Distribution-Free Conformal Joint Prediction Regions for Neural Marked Temporal Point Processes
Victor Dheur, Tanguy Bosser, Rafael Izbicki, Souhaib Ben Taieb
TL;DR
This work tackles uncertainty quantification for neural marked temporal point processes by applying distribution-free conformal prediction to construct joint prediction regions for the next event's arrival time $\tau$ and its mark $k$ with finite-sample marginal coverage. It introduces two principal approaches: a naive method that combines univariate CP regions and a sharper Conformal HDR (C-HDR) strategy that leverages the joint predictive density $\hat{f}(\tau,k|\boldsymbol{h})$ to exclude unlikely combinations and improve sharpness, with an asymptotic guarantee on conditional coverage if estimators are consistent. The study also develops univariate CP methods for time (C-QR/C-QRL/C-HDR-left) and for marks (RAPS/APS with conformal calibration and C-PROB), and evaluates them on real-world datasets plus synthetic Hawkes data using neural TPP models like CLNM, FNN, RMTPP, and SAHP. Empirical results show that HDR-based joint regions outperform naive combinations by accounting for interdependencies, achieving reliable marginal coverage and competitive conditional coverage, thereby enabling sharper and more informative forecasts for sequential events. The findings advance uncertainty quantification for mixed-type targets in neural TPPs and have practical implications for forecasting in domains such as healthcare, finance, and social data.
Abstract
Sequences of labeled events observed at irregular intervals in continuous time are ubiquitous across various fields. Temporal Point Processes (TPPs) provide a mathematical framework for modeling these sequences, enabling inferences such as predicting the arrival time of future events and their associated label, called mark.

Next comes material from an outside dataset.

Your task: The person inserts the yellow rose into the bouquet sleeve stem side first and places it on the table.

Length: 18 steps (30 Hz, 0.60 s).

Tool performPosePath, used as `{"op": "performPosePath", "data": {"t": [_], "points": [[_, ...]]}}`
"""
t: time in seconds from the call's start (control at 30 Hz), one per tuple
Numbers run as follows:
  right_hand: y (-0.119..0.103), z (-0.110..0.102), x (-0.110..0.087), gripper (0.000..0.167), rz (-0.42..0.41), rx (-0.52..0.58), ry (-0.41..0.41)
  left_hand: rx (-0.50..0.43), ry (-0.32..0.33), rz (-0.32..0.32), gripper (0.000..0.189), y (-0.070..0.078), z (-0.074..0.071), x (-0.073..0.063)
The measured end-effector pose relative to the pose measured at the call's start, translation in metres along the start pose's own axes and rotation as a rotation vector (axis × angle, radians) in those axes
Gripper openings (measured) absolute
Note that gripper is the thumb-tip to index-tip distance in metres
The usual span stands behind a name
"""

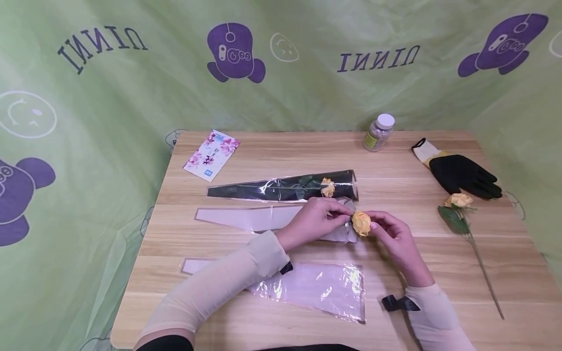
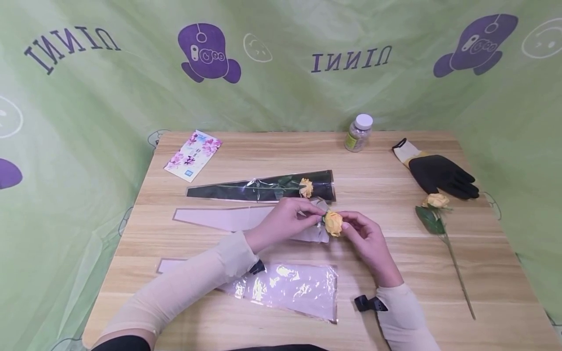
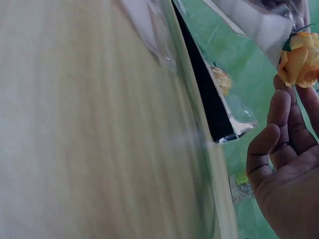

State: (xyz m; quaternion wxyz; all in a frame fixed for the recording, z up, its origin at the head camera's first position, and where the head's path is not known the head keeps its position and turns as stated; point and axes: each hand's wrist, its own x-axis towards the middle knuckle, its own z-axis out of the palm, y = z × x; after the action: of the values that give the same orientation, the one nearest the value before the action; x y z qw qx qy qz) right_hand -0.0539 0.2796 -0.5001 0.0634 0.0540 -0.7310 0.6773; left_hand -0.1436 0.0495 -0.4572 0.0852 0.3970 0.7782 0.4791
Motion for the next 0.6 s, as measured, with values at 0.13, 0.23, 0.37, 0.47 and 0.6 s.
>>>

However, due to model misspecification or lack of training data, these probabilistic models may provide a poor approximation of the true, unknown underlying process, with prediction regions extracted from them being unreliable estimates of the underlying uncertainty. This paper develops more reliable methods for uncertainty quantification in neural TPP models via the framework of conformal prediction. A primary objective is to generate a distribution-free joint prediction region for an event's arrival time and mark, with a finite-sample marginal coverage guarantee. A key challenge is to handle both a strictly positive, continuous response and a categorical response, without distributional assumptions. We first consider a simple but conservative approach that combines individual prediction regions for the event's arrival time and mark. Then, we introduce a more effective method based on bivariate highest density regions derived from the joint predictive density of arrival times and marks. By leveraging the dependencies between these two variables, this method excludes unlikely combinations of the two, resulting in sharper prediction regions while still attaining the pre-specified coverage level. We also explore the generation of individual univariate prediction regions for events' arrival times and marks through conformal regression and classification techniques. Moreover, we evaluate the stronger notion of conditional coverage. Finally, through extensive experimentation on both simulated and real-world datasets, we assess the validity and efficiency of these methods.